Do problems 8.1, 8.2, 8.3, and 8.7 in Kuhn and Johnson. Please submit the Rpubs link along with the .rmd file.
Recreate the simulated data from Exercise 7.2
library(mlbench)
set.seed(200)
simulated <- mlbench.friedman1(200, sd = 1)
simulated <- cbind(simulated$x, simulated$y)
simulated <- as.data.frame(simulated)
colnames(simulated)[ncol(simulated)] <- "y"
library(randomForest)
library(caret)
model1 <- randomForest(y ~ ., data = simulated, importance = TRUE, ntree = 1000)
rfImp1 <- varImp(model1, scale = FALSE)
Did the random forest model significantly use the uninformative predictors (V6– V10)?
print(rfImp1)
## Overall
## V1 8.732235404
## V2 6.415369387
## V3 0.763591825
## V4 7.615118809
## V5 2.023524577
## V6 0.165111172
## V7 -0.005961659
## V8 -0.166362581
## V9 -0.095292651
## V10 -0.074944788
The column Overall shows the importance scores for each predictor. In this case, we can see that the informative predictors (V1 to V5) have much higher importance scores compared to the uninformative predictors (V6 to V10). This indicates that the random forest model did not significantly use the uninformative predictors.

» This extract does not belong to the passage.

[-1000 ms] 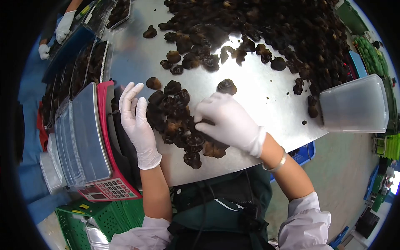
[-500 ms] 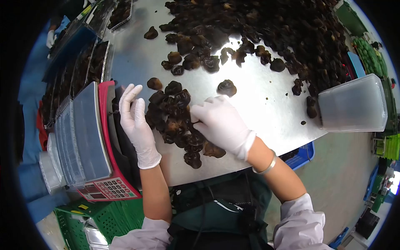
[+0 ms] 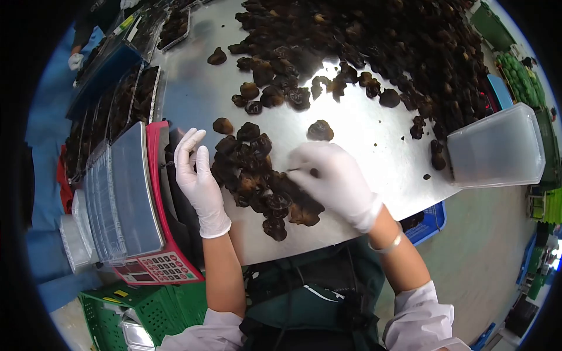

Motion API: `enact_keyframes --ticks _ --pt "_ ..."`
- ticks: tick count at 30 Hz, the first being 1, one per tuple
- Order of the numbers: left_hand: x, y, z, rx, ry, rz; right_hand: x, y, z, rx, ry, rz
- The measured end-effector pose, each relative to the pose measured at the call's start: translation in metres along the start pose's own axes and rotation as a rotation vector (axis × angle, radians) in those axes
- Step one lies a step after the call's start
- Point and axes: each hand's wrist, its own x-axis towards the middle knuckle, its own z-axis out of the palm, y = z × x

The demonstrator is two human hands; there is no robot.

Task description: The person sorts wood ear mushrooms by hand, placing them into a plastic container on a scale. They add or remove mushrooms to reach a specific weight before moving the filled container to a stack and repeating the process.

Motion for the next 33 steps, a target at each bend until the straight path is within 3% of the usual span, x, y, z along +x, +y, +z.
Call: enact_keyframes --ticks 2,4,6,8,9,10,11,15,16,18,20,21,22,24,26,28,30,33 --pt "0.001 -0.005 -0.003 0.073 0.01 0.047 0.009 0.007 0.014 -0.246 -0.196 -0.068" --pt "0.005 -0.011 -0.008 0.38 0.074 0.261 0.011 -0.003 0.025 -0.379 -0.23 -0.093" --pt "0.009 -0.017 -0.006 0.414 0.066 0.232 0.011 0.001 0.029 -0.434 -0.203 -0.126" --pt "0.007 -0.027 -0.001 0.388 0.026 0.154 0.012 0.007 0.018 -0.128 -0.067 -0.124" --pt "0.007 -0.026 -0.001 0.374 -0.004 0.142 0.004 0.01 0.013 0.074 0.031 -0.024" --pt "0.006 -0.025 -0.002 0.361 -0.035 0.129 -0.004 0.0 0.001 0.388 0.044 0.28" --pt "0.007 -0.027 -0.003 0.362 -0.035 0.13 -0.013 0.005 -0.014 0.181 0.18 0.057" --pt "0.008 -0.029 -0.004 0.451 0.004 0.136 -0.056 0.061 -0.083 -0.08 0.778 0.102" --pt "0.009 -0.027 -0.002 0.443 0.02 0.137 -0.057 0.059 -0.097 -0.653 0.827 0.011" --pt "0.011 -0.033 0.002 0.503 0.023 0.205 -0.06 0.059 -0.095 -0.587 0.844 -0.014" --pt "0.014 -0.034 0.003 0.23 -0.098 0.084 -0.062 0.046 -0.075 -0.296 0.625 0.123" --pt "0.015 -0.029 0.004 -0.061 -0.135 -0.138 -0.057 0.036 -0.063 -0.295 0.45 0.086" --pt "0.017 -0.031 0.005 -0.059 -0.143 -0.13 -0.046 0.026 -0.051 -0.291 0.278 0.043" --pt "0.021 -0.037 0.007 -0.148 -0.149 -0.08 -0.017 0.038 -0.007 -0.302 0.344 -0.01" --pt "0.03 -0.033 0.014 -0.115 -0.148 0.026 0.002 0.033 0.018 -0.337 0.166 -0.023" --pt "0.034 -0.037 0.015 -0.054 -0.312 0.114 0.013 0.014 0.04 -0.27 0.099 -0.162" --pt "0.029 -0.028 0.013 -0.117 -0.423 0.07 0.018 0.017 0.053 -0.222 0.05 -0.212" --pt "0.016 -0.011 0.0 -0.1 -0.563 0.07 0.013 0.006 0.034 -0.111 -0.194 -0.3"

simulated$duplicate1 <- simulated$V1 + rnorm(200) * .1
cor(simulated$duplicate1, simulated$V1)
## [1] 0.9460206
Fit another random forest model to these data. Did the importance score for V1 change? What happens when you add another predictor that is also highly correlated with V1?
We used the code
simulated$duplicate1 <- simulated$V1 + rnorm(200) * .1
to efficiently create a new predictor that is highly correlated with
\(V_1\) but not perfectly identical so
we can observe the effect on variable importance. After that we will
recalculate the importance for the model.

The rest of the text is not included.